Ilustrasi pengungsi banjir
Di tengah membanjirnya bantuan bagi korban banjir, terselip kisah-kisah miris, bahkan yang membuat marah. Ada pengungsi banjir menolak bantuan karena tidak sesuai selera.
”Saya dan tetangga tahun lalu sengaja mengumpulkan uang untuk membeli bahan-bahan makanan bagi korban banjir di sekitar tempat tinggal kami. Namun, mereka menolak dan meminta makanan jadi saja biar praktis,” kata Sartono, warga Cipinang, Jakarta Timur, beberapa waktu lalu.

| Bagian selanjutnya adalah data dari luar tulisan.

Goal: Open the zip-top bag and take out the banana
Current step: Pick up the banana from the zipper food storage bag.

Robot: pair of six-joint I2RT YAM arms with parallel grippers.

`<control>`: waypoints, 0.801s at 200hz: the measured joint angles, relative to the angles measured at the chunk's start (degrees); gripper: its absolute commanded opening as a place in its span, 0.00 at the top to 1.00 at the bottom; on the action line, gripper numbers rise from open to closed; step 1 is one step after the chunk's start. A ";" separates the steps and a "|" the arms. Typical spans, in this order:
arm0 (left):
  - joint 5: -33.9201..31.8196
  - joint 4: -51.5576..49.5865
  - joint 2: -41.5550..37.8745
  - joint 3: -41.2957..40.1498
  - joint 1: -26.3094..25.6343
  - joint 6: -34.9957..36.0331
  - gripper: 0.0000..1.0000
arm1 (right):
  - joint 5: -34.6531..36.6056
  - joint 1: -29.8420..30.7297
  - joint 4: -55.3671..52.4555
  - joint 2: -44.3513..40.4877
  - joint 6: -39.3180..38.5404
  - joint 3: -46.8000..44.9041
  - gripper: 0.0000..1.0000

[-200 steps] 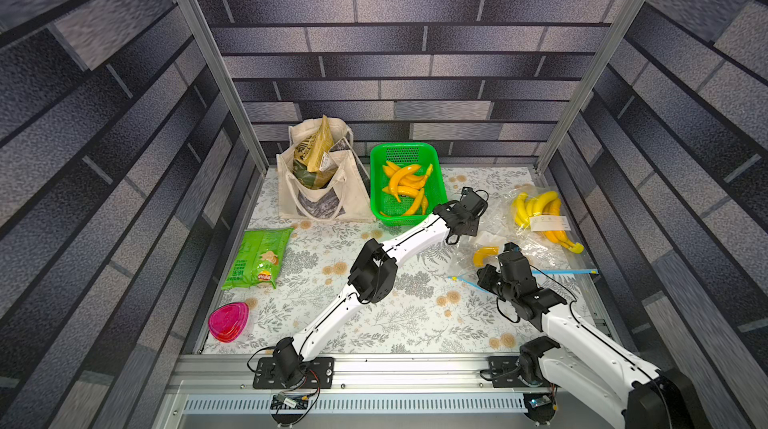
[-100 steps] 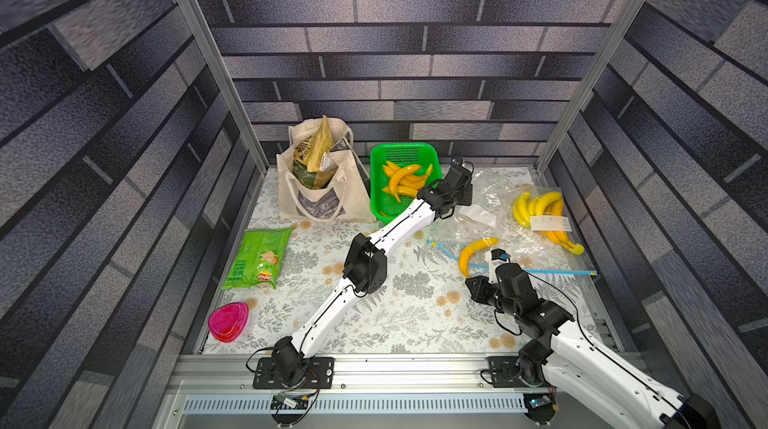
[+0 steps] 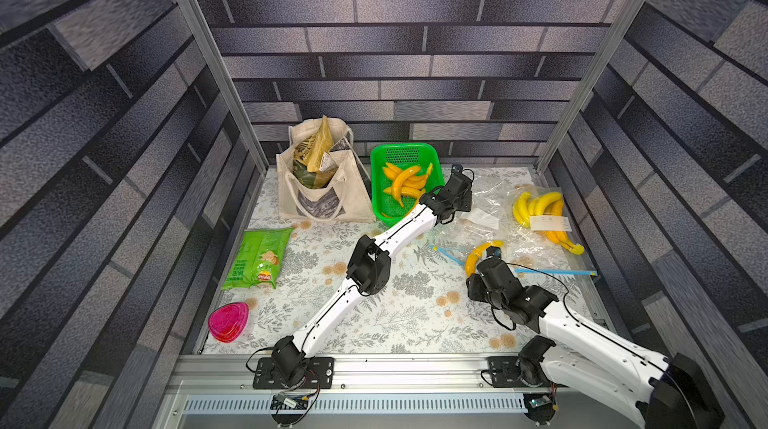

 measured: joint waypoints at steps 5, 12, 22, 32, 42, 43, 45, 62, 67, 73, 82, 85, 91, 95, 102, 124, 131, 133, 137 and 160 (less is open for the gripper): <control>0.07 -0.02 0.00 0.00 0.00 0.00 0.99 | 0.74 -0.04 0.31 1.51 -0.09 0.85 0.45; 0.09 0.00 0.00 0.02 0.00 0.00 0.99 | 1.57 -0.50 1.01 3.32 -0.48 1.75 0.45; 0.09 0.00 0.00 0.02 0.00 0.02 0.99 | 1.86 -1.29 1.99 5.55 -0.87 2.34 0.45; 0.09 0.00 0.00 0.02 0.00 0.04 0.98 | 1.73 -2.78 2.78 7.96 -1.05 2.62 0.45; 0.07 -0.02 0.00 0.00 -0.07 0.09 0.98 | 1.57 -4.26 3.78 10.19 -1.18 2.64 0.45; 0.09 -0.02 0.00 0.02 -0.07 0.11 0.98 | 1.57 -4.35 3.85 10.32 -1.22 2.64 0.45; 0.09 0.00 0.00 0.00 -0.09 0.17 0.98 | 1.51 -4.61 4.00 10.67 -1.25 2.64 0.45; 0.09 0.02 0.00 0.02 -0.28 0.26 0.97 | 0.83 -6.08 6.27 13.25 -1.29 2.64 0.45; 0.07 0.02 0.00 0.02 -0.33 0.26 0.97 | 0.70 -6.29 6.86 13.88 -1.31 2.64 0.45; 0.07 0.02 0.00 0.04 -0.46 0.28 0.97 | 0.50 -6.43 7.72 14.75 -1.33 2.69 0.45; 0.09 0.02 0.00 0.07 -0.63 0.28 0.97 | 0.20 -6.67 9.09 16.31 -1.44 2.82 0.45; 0.07 0.02 0.00 0.07 -0.72 0.28 0.97 | 0.02 -6.75 9.53 16.79 -1.49 2.89 0.45; 0.09 0.04 0.00 0.07 -0.85 0.31 0.97 | -0.31 -6.93 10.64 17.90 -1.55 2.93 0.45; 0.07 0.04 0.00 0.07 -0.94 0.31 0.97 | -0.52 -7.02 11.28 18.47 -1.60 2.97 0.45; 0.07 0.11 0.00 0.07 -1.11 0.37 0.97 | -0.85 -7.19 12.28 19.80 -1.70 3.23 0.46; 0.09 0.48 0.00 0.07 -1.60 0.44 0.97 | -0.63 -7.45 13.62 23.87 -1.79 5.11 0.55; 0.07 0.59 0.00 0.07 -1.73 0.44 0.97 | -0.48 -7.52 13.97 24.72 -1.88 5.62 0.63; 0.09 0.63 0.00 0.07 -1.75 0.44 0.97 | -0.37 -7.54 14.08 24.94 -1.40 5.75 0.64; 0.09 0.70 0.00 0.07 -1.81 0.44 0.97 | -0.31 -7.54 14.27 25.22 -1.88 5.92 0.68; 0.11 0.87 0.00 0.07 -1.88 0.46 0.96 | -0.42 -7.63 14.49 24.76 -0.90 5.95 0.80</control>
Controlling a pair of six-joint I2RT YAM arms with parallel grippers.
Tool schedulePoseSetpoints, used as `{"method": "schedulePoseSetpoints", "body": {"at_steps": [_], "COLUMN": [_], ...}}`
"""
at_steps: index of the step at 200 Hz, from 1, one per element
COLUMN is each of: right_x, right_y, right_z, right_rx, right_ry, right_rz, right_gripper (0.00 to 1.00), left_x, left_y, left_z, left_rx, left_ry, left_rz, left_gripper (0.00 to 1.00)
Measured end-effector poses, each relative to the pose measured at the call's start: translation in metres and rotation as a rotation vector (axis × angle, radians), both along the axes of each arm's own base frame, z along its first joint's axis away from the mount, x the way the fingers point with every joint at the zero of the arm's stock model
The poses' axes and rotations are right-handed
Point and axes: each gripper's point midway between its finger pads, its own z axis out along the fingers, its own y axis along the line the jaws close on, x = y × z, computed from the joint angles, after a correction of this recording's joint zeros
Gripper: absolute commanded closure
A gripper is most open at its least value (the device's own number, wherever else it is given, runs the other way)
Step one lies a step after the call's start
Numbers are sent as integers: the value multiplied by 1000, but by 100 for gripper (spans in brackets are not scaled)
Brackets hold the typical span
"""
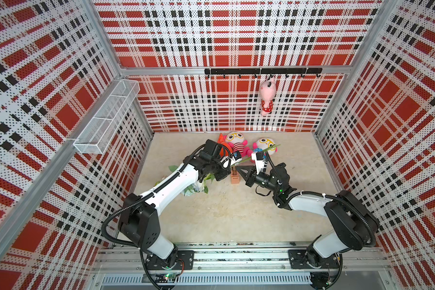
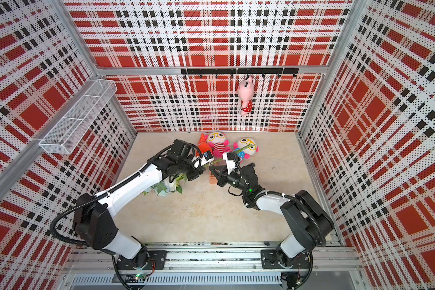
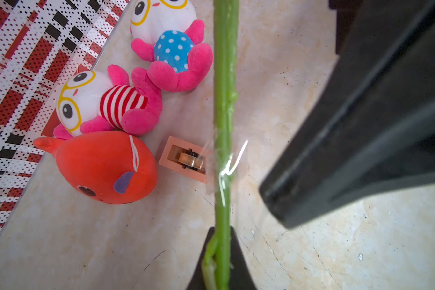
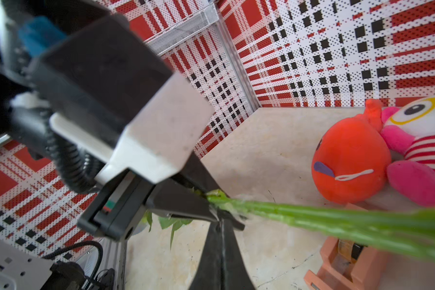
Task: Wrap bouquets with tape
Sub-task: Wrap the tape around the bouquet.
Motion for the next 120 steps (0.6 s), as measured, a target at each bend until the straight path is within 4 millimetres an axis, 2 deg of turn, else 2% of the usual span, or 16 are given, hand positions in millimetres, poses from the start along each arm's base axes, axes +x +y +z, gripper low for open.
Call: {"method": "schedulePoseSetpoints", "body": {"at_steps": [51, 120], "right_x": [21, 21], "right_y": [-18, -14], "right_z": [-3, -7], "right_rx": [42, 60], "right_ry": [126, 237], "right_rz": [-67, -24], "right_gripper": [100, 100], "left_x": [2, 5], "left_y": [-1, 0], "left_z": [1, -4], "left_rx": [1, 11], "left_ry": [-14, -10], "left_rz": [5, 12], "left_gripper": [100, 100]}}
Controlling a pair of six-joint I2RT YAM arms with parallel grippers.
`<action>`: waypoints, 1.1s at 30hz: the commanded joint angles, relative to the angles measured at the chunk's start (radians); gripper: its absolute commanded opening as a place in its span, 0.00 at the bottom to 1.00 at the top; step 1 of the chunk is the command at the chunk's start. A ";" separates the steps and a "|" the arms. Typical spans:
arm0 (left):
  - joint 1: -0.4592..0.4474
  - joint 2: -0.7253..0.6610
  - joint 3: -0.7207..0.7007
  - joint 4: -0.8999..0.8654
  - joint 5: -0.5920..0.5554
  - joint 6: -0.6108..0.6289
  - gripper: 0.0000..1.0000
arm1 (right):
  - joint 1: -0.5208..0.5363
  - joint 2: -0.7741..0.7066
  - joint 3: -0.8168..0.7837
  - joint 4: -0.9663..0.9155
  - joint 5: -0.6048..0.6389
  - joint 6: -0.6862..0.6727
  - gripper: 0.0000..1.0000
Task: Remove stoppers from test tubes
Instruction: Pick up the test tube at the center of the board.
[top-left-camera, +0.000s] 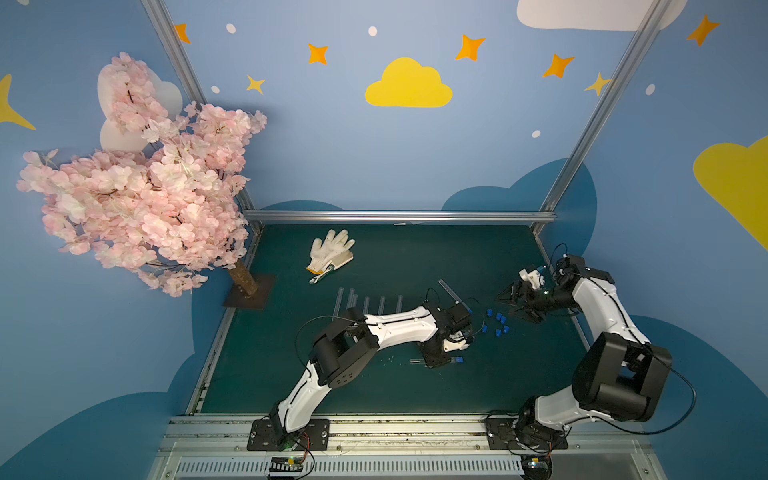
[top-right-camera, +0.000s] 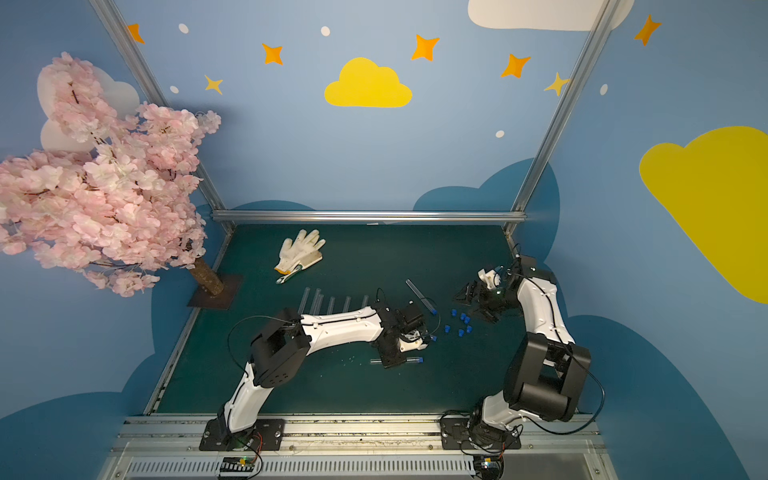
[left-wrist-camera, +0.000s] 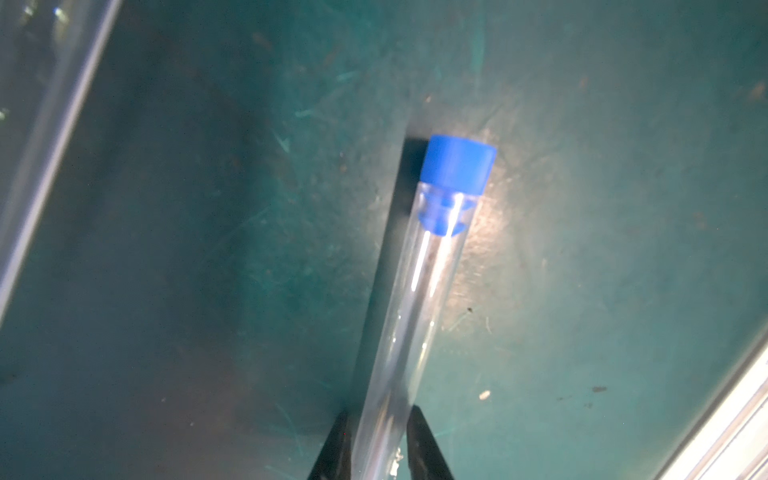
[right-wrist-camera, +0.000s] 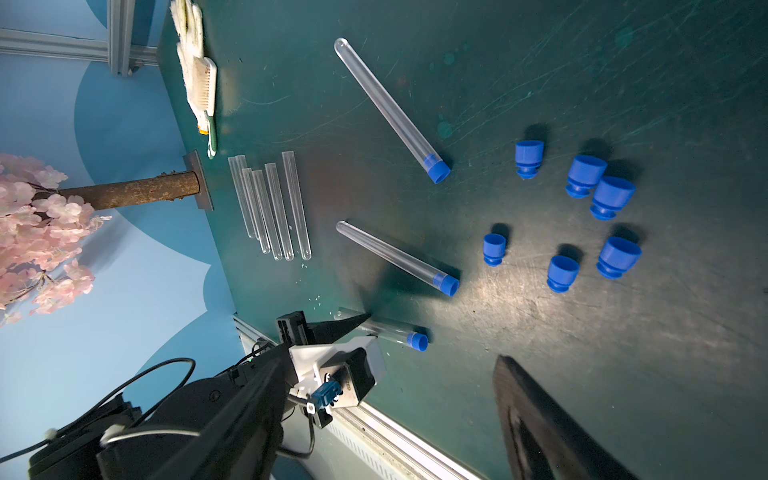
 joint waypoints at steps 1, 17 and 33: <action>-0.008 0.065 -0.038 0.061 0.008 -0.007 0.22 | -0.009 -0.020 -0.003 -0.015 -0.006 -0.021 0.79; -0.033 0.089 -0.042 0.066 -0.018 -0.031 0.24 | -0.033 -0.027 -0.011 -0.007 -0.017 -0.019 0.79; -0.036 0.145 0.054 0.054 -0.024 -0.036 0.23 | -0.049 -0.042 -0.020 -0.010 -0.024 -0.026 0.79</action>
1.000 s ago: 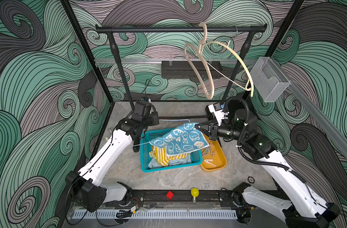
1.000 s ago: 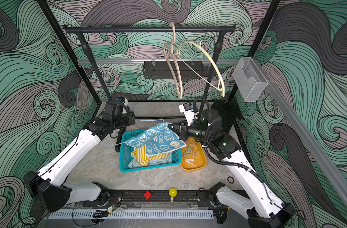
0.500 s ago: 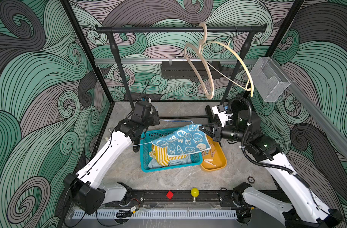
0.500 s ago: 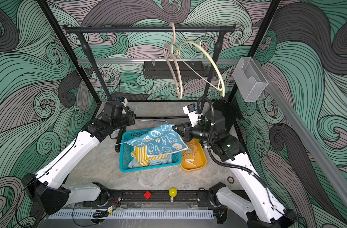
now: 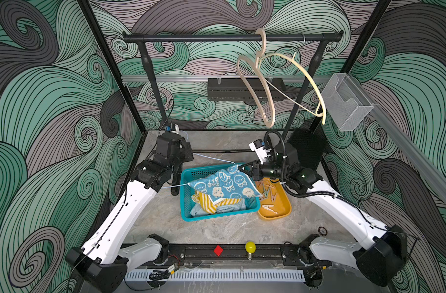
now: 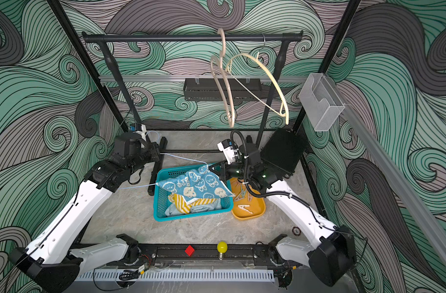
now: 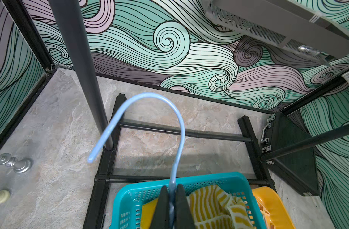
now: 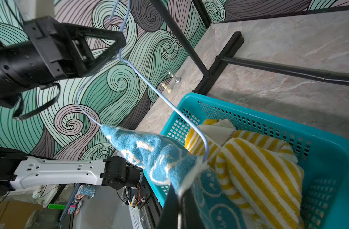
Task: Remove the clothespins securing towels to the hanger
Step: Remove the towel from the hanger.
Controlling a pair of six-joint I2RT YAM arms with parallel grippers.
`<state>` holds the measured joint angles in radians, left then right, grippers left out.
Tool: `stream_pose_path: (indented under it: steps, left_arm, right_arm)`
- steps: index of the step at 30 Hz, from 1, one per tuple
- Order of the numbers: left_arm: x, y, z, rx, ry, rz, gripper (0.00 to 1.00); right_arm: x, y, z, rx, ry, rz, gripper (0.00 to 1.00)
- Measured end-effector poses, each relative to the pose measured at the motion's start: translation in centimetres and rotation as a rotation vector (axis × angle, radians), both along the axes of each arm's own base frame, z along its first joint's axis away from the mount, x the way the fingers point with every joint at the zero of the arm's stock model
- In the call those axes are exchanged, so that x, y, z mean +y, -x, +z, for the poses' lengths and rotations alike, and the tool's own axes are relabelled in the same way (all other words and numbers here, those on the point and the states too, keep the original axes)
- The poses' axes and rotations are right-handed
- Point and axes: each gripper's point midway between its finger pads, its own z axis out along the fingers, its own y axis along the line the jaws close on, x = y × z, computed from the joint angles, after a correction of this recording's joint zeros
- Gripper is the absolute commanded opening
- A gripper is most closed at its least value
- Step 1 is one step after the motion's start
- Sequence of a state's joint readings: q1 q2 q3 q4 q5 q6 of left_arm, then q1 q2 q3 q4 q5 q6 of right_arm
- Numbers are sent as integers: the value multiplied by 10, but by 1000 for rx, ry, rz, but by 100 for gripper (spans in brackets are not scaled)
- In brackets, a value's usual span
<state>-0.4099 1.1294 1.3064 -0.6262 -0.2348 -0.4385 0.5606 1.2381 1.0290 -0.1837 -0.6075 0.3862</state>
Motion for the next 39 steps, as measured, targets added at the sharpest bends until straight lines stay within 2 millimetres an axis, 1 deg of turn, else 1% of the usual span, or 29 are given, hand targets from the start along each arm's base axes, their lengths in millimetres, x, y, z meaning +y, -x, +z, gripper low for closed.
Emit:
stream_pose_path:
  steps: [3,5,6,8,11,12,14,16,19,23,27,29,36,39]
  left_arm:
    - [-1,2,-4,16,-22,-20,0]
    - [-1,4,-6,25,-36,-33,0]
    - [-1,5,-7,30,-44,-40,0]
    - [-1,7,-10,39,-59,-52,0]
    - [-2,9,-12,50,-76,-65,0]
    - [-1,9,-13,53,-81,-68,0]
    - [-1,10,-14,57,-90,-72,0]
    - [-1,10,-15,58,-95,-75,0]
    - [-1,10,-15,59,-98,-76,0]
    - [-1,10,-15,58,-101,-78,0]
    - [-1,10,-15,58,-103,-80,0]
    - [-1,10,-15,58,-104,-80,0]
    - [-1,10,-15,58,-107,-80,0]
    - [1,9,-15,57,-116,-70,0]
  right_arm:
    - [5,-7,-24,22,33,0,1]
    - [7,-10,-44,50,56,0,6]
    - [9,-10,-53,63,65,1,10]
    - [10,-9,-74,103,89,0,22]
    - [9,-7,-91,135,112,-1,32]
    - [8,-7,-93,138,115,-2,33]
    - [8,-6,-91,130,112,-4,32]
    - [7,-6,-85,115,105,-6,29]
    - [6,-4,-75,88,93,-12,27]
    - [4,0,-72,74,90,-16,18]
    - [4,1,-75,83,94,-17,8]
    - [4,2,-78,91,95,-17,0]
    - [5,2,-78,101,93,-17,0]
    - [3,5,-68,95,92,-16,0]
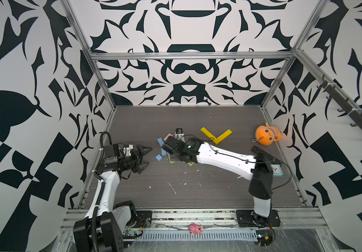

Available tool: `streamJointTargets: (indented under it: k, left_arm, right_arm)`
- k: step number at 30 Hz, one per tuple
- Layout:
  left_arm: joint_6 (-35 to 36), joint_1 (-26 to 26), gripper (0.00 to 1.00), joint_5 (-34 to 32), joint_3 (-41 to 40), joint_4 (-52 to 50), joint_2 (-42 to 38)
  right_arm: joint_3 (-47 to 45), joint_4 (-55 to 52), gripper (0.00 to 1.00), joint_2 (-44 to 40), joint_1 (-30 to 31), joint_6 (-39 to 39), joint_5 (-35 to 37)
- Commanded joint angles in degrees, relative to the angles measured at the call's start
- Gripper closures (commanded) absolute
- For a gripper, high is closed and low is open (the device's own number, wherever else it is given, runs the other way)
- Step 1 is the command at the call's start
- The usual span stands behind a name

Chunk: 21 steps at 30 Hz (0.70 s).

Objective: Assemble the letter v with building blocks
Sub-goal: Assemble the building block at the center of the board.

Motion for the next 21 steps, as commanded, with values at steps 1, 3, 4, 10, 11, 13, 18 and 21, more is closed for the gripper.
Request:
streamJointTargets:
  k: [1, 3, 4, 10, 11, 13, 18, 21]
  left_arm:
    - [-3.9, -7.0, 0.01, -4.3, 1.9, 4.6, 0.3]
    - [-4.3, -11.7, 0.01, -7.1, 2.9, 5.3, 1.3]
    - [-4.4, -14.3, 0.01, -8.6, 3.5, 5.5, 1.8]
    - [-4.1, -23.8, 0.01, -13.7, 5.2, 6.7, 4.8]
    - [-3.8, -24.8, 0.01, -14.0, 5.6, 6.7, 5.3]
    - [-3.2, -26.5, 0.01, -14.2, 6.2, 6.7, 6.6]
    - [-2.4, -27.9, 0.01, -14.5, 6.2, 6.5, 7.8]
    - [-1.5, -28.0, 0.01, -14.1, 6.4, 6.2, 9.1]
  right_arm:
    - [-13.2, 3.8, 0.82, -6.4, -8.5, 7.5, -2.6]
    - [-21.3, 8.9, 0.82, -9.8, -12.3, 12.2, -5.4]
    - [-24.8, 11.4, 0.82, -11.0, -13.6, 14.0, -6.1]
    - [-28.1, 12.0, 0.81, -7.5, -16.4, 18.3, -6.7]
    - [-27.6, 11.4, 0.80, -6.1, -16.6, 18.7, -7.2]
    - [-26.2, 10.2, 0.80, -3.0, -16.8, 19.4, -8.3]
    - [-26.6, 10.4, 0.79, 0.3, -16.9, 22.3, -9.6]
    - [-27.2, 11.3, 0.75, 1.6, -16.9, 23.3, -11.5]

Warga di lingkungan tempat tinggal Sartono pun kemudian membuat dapur umum dadakan dan memasak semua bahan kemudian diwadahi dalam kotak-kotak yang bersih dan rapi. ”Namun, kami terkejut. Ketika kami datang bawa nasi kotak, korban banjir tanya lauknya apa. Mereka terlihat tidak berkenan dengan lauk-pauk dan nasi dari kami. Sumbangan kami tidak disentuh,” tuturnya.
Sartono dan para tetangganya hanya bisa terdiam walau marah luar biasa. Meski sederhana, Sartono menjamin nasi serta lauk dari mereka terjamin rasa dan kualitas gizinya.
Ratih, warga Sentul, Bogor, yang kebetulan berada di sekitar Cawang, Jakarta Timur, akhir pekan lalu terbengong-bengong menyaksikan beberapa korban banjir membuang nasi dan lauk-pauk yang diambilnya dari dapur umum di posko dinas sosial di kawasan itu.
”Dia ambil terus dimakan sedikit, lalu dibuang juga di dekat posko itu semuanya. Gila, sudah tidak dimakan, buang sembarangan. Makanan yang dibuang menumpuk, lho. Berarti banyak yang perilakunya seperti itu. Nanti yang membersihkan relawan di situ juga. Parah banget,” ungkapnya.
Pasokan baju pantas pakai untuk korban banjir menemui nasib sama. Terkadang, karena dianggap jelek, pakaian bekas itu pun hanya teronggok menggunung selama berhari-hari tanpa ada yang menyentuh.
Seorang warga di Bukit Duri, awal pekan lalu, mengatakan, setelah berhari-hari rumahnya kebanjiran dan hidup di pengungsian, ia tentu bosan dengan mi instan, telur, nasi bungkus, dan pakaian yang buruk.